WHAT THIS TASK INVOLVES: Determine the number of lines in the listing below in which the word "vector" is present, and state it without comment.

EXERCISE DATA:
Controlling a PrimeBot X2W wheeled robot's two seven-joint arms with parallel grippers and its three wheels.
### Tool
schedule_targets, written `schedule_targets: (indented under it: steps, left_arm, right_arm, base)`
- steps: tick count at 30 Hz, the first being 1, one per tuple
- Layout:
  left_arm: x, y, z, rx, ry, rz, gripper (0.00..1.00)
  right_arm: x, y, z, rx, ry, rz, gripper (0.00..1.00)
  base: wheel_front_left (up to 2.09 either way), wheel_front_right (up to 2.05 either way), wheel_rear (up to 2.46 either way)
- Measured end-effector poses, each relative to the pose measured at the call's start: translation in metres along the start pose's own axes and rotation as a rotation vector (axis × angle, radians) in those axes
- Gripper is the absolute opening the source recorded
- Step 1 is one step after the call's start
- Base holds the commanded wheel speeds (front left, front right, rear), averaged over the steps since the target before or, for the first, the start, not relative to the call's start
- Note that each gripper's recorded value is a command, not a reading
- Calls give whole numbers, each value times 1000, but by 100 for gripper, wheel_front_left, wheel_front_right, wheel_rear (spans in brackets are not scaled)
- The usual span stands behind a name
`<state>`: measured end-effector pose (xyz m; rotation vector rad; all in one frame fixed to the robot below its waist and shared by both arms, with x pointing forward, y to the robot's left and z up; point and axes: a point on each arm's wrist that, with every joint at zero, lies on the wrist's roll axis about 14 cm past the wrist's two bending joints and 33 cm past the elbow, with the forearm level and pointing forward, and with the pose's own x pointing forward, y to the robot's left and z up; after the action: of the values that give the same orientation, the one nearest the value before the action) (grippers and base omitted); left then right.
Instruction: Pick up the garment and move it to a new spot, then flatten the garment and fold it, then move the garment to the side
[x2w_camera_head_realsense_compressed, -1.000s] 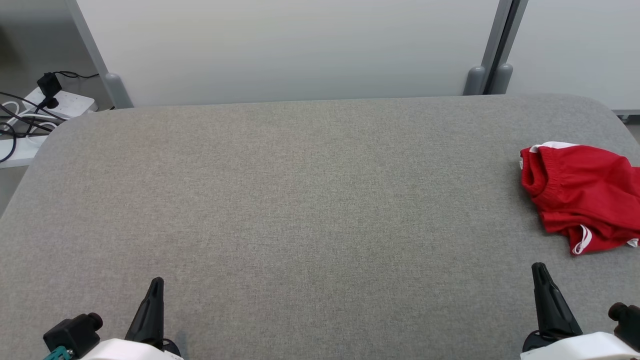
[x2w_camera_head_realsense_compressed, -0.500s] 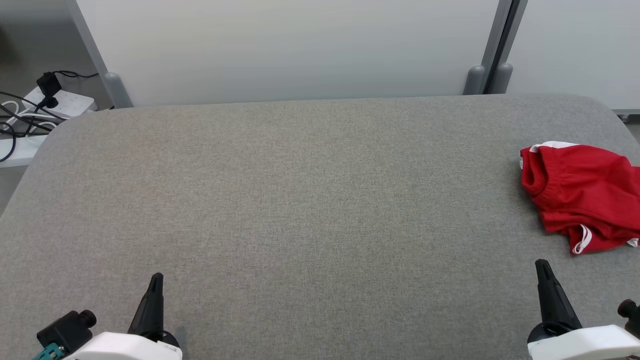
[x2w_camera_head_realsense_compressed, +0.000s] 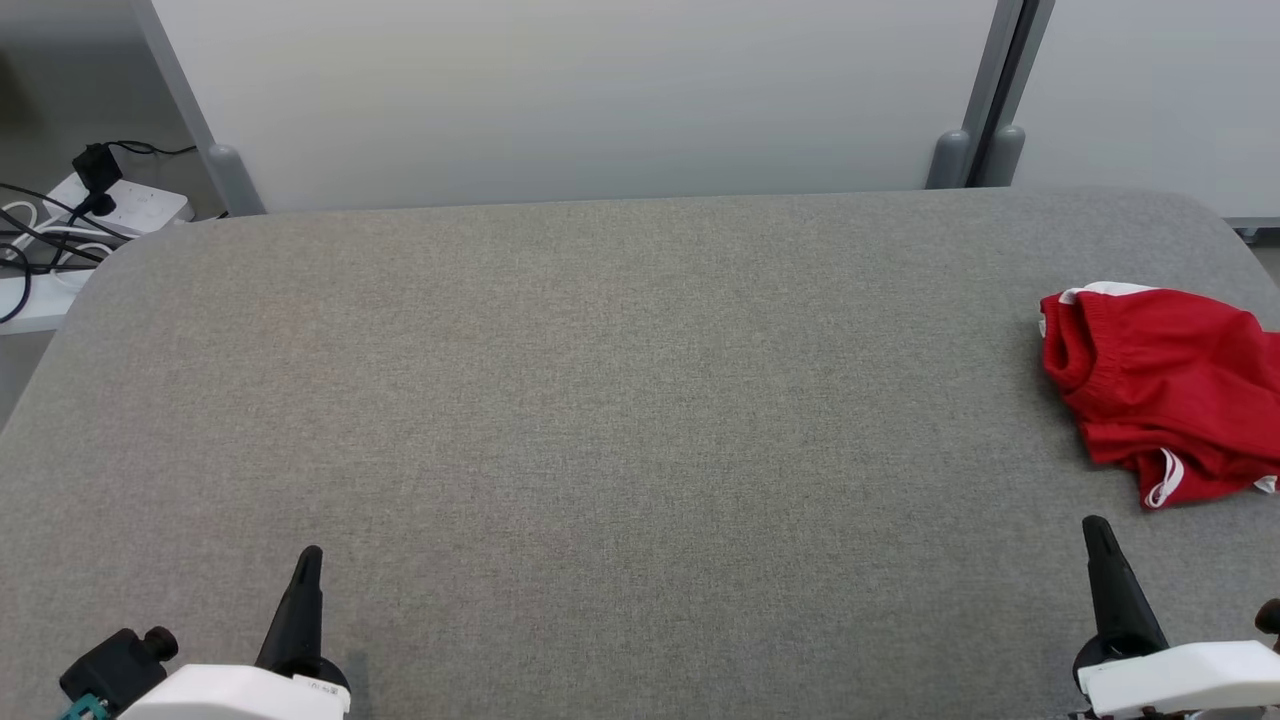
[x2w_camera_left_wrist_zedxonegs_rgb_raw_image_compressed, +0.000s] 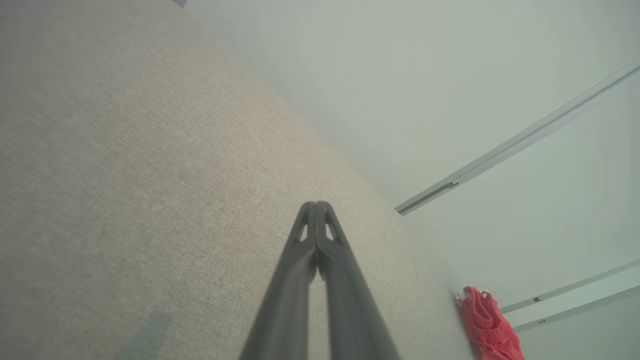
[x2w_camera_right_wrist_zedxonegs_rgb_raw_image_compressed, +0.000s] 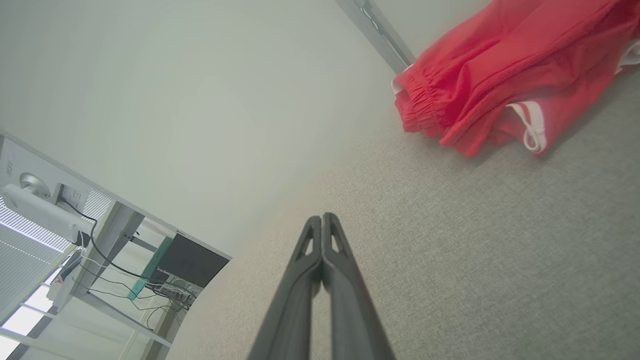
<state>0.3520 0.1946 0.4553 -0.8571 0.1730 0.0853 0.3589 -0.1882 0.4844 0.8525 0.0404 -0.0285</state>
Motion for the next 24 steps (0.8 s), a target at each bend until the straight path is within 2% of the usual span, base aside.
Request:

RESULT FOR THIS EXERCISE: 2